(NEW YORK) –The threat of a looming recession has heightened interest in the most commonly used measure of economic health: Gross domestic product, or GDP.
The metric commands attention as an all-in-one report card that signals whether the economy is awash in prosperity, mired in disaster or shuffling forward somewhere between the two.
While imperfect, GDP carries implications for real-world outcomes of everyday people, such as their risk of unemployment or dream of buying a first home, experts said.
Here’s what GDP is, why it matters and what critics says about it, according to experts:
What is GDP?
GDP is a measure of all the goods and services produced in a given economy, ranging from cars built in an auto factory to musicals staged on Broadway.
“It’s the sum of everything the country makes,” Luke Tilley, chief economist at investment firm Wilmington Trust, told ABC News.

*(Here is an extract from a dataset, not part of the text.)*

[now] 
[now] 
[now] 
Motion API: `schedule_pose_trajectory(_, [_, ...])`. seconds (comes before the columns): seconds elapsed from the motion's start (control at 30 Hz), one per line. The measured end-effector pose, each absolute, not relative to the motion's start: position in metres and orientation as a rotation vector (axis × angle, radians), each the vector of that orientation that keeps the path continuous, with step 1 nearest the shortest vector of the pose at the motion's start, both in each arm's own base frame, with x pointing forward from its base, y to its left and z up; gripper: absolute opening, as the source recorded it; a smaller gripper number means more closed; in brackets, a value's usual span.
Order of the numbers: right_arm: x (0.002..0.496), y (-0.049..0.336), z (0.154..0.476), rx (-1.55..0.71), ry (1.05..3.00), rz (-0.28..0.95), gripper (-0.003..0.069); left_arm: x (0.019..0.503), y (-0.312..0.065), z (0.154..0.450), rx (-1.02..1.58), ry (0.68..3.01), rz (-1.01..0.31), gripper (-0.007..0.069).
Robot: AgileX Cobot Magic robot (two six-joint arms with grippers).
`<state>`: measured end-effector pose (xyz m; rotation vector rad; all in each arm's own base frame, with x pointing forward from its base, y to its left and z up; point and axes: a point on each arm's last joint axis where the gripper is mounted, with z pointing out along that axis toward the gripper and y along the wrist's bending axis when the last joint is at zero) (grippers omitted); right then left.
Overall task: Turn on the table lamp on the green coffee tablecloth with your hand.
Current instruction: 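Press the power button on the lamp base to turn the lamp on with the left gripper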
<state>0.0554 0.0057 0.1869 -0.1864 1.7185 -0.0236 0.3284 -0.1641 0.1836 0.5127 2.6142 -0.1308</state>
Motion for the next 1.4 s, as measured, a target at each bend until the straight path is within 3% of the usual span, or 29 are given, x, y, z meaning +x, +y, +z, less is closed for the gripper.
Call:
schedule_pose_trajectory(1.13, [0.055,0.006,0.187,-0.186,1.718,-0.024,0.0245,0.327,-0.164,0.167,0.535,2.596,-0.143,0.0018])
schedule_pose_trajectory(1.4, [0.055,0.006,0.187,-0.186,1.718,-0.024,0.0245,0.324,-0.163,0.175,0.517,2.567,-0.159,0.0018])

“It’s everything from retail goods to services provided, like legal services, haircuts and movies,” he added.
As such, economists often invoke GDP as an indicator of the size and health of an economy, since large, bustling economies deliver greater output than smaller, idle ones.
Similarly, the change in GDP over time provides crucial information about whether an economy is growing or shrinking.
A positive change in GDP indicates that an economy expanded over a particular period, while a drop off in GDP shows that an economy shrank.
For instance, if the GDP for the first three months, or quarter, of the year is larger than the GDP over the ensuing quarter, then growth slowed.
Many observers define a recession through the shorthand metric of two consecutive quarters of decline in a nation’s inflation-adjusted GDP.
“You can tell if the economy is improving or not,” Tilley said. “GDP going up means there’s more likely to be job growth and improved wellbeing.”
Why does GDP matter?
GDP is significant because it offers insight into the bedrock activity level upon which all economic outcomes depend, Mark Zandi, chief economist at Moody’s Analytics, told ABC News.
“GDP is the value of all of the things that go into driving incomes and stock prices and home values,” Zandi said. “It’s the fountain of economic growth.”
The presence of such output in turn enables a given material quality of life, said Tilley, of Wilmington Trust.
“It means that there’s more stuff out there for people to avail themselves of,” Tilley said.
“All other things being equal, a country that has a higher GDP is thought to have a better standard of living,” he added.
The trend in GDP also helps workers and consumers gauge the health of the economy, informing decisions about their savings, job prospects and other major life choices, experts said.
“It’s the bottom line for the economy,” Zandi said.
What do critics of GDP say?
Critics of GDP often say that the measure is either too comprehensive to accurately reflect the inner workings of the economy, or not comprehensive enough to account for aspects of life that exist beyond economic output.
Inevitably imprecise, GDP tries to assess value across vast and diverse economic offerings, Zandi said.
“It covers everyone from the person cutting your lawn to the investment banker merging your companies to the automaker making your car,” he said. “It gets pretty complicated, pretty fast.”
“It’s our best attempt at measuring something that’s very difficult to measure,” he added.
On the other hand, some critics point out that the ostensibly comprehensive metric excludes a host of relevant activities.
GDP fails to measure unpaid work such as housework or care for a family member, Nancy Folbre, a professor emerita of economics at the University of Massachusetts Amherst, told ABC News.
On top of that, the data point omits the harmful effects of some economic output, such as environmental degradation, she added.
“Everybody likes a simple scorecard,” Folbre said. “A simple scorecard is misleading.”